### Task
If a line below contains the string "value", copy it out.

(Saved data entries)
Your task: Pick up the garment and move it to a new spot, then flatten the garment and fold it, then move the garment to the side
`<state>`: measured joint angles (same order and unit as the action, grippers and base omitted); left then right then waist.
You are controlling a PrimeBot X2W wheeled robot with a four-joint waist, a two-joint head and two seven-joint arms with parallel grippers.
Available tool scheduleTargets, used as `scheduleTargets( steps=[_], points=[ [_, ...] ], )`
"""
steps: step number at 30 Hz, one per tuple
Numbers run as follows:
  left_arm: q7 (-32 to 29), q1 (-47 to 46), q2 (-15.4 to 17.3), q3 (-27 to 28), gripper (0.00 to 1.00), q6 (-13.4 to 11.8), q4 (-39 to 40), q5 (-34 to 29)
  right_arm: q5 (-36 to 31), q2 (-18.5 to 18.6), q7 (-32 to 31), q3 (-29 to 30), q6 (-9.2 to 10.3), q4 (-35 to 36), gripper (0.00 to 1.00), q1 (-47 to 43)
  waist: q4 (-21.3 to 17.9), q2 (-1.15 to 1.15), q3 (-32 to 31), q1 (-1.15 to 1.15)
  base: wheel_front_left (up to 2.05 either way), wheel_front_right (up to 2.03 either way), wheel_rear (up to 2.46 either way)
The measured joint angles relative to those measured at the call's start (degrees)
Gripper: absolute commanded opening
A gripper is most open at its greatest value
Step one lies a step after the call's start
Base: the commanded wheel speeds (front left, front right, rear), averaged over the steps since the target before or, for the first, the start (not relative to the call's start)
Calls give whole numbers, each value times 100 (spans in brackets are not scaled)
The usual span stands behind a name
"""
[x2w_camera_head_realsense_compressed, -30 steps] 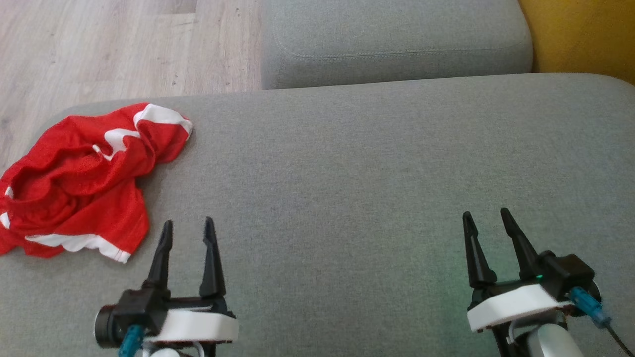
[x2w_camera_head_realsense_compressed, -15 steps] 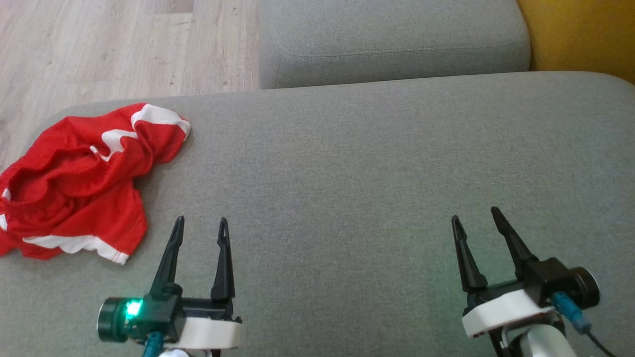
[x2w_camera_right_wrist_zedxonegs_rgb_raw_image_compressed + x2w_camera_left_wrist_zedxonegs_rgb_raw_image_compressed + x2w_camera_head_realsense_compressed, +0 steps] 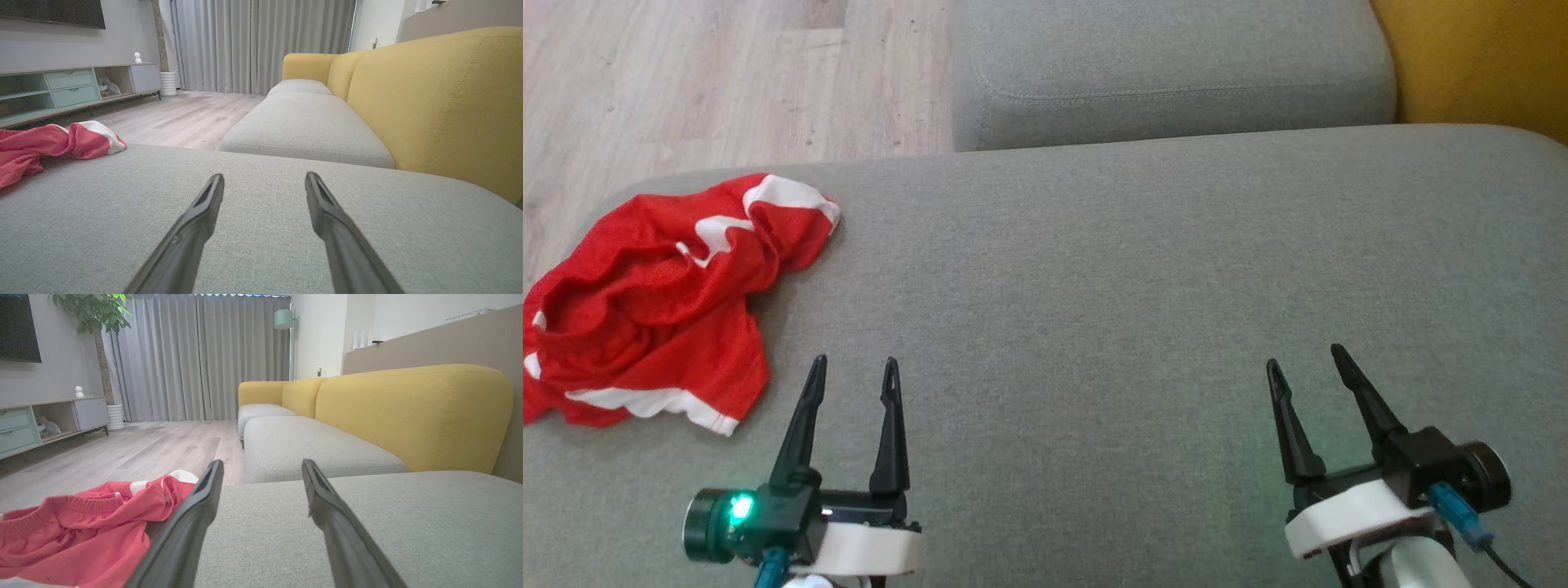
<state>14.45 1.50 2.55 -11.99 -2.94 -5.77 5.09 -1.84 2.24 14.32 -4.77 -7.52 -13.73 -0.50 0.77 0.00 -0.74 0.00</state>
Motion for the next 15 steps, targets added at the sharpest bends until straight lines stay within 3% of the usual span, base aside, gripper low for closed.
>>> scheduleTargets(
  steps=[8, 15],
  points=[
    [0, 0, 1, 10, 100, -5, -64, 52, 0, 4, 4, 67, 0, 1, 100, -2, 276, 0, -7, 0, 0, 0, 0],
    [1, -3, 4, 73, 100, -162, -78, 52, 0, 7, 4, 179, 0, 68, 100, -9, 888, 0, -11, 0, 0, 0, 0]
  ],
)
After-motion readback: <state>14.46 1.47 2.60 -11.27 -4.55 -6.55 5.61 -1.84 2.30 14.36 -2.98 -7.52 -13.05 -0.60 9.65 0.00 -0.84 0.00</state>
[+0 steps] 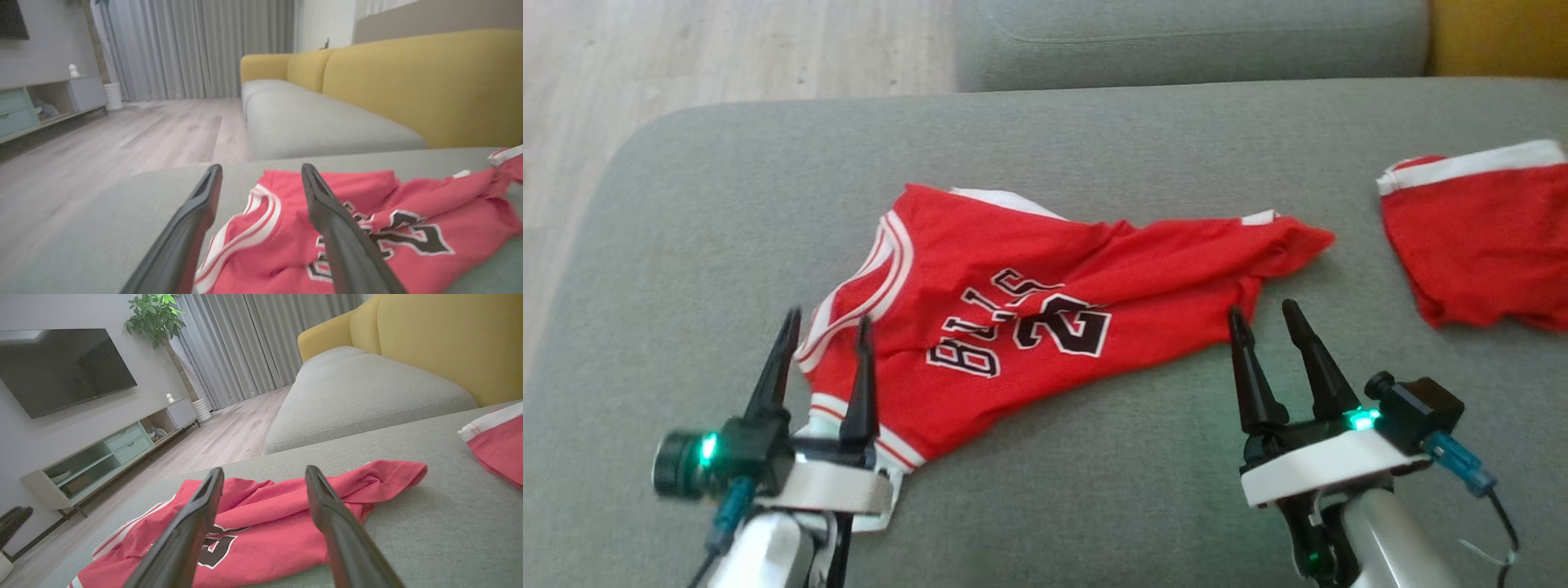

### Result for this exercise
A gripper is most open at its greatest value
Calls give whole numbers, each value times 100 (spans in brackets are not scaled)

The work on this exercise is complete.